## Your assignment
Using the material that follows, identify and copy each line with the string "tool".

## Source data
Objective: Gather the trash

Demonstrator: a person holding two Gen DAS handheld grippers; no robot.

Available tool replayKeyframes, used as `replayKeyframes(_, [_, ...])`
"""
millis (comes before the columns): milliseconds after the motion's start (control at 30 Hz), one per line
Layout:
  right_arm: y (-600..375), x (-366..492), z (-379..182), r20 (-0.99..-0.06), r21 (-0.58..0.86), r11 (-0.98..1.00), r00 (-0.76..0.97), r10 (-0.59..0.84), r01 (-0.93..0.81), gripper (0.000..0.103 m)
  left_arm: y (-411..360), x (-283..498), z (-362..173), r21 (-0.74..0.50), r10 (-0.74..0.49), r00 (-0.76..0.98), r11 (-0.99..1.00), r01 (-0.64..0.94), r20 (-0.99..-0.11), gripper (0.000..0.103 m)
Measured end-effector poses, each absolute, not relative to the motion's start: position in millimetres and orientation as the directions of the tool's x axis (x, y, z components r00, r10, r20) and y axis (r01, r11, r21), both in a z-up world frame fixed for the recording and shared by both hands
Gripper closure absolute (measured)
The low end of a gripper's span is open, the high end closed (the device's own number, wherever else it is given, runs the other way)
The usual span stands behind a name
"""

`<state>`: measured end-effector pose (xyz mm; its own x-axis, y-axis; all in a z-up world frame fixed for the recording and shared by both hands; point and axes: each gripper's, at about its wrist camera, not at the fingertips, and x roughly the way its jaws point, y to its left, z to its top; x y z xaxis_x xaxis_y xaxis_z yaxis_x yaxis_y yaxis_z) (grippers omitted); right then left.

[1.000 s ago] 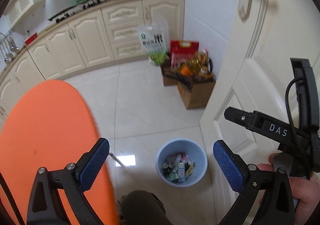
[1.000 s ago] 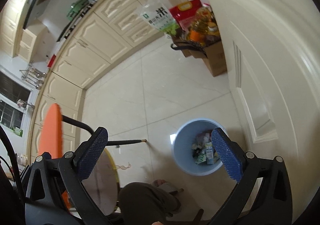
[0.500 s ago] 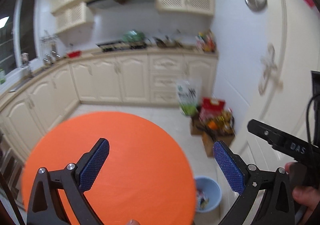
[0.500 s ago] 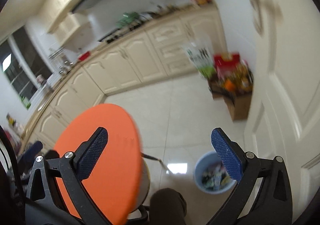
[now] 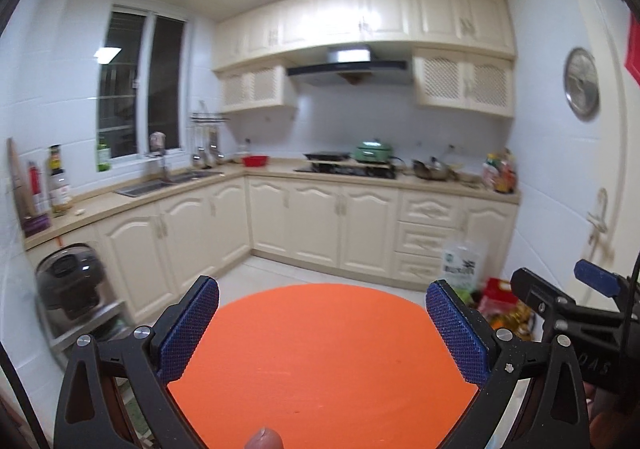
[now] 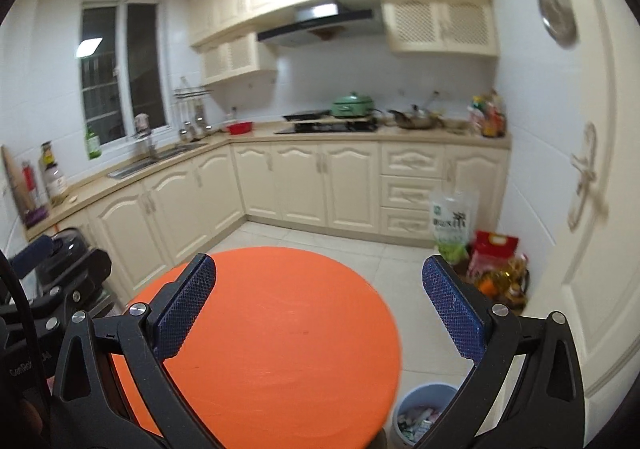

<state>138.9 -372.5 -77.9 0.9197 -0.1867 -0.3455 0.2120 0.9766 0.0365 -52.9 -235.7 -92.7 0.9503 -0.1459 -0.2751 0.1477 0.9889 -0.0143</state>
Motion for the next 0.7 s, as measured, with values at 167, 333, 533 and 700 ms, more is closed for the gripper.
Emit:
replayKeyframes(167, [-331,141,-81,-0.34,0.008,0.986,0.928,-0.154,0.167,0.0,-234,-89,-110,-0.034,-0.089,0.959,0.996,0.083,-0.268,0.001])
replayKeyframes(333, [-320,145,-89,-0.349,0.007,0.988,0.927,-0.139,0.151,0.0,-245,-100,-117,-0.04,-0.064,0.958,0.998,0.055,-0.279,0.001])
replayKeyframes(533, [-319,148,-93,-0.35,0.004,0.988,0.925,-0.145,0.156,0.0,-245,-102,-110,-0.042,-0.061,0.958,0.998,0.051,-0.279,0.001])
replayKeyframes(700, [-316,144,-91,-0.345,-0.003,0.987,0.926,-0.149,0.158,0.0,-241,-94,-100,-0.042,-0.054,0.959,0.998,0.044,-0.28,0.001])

## Task answer
Available tool replayKeyframes, used as `replayKeyframes(_, [_, ...])`
Measured end-effector poses, each absolute, not relative to the motion's start: position in millimetres and orientation as the directions of the tool's x axis (x, y, z components r00, r10, r20) and y axis (r01, r11, r21), both in a z-up world frame fixed for the recording and shared by both hands

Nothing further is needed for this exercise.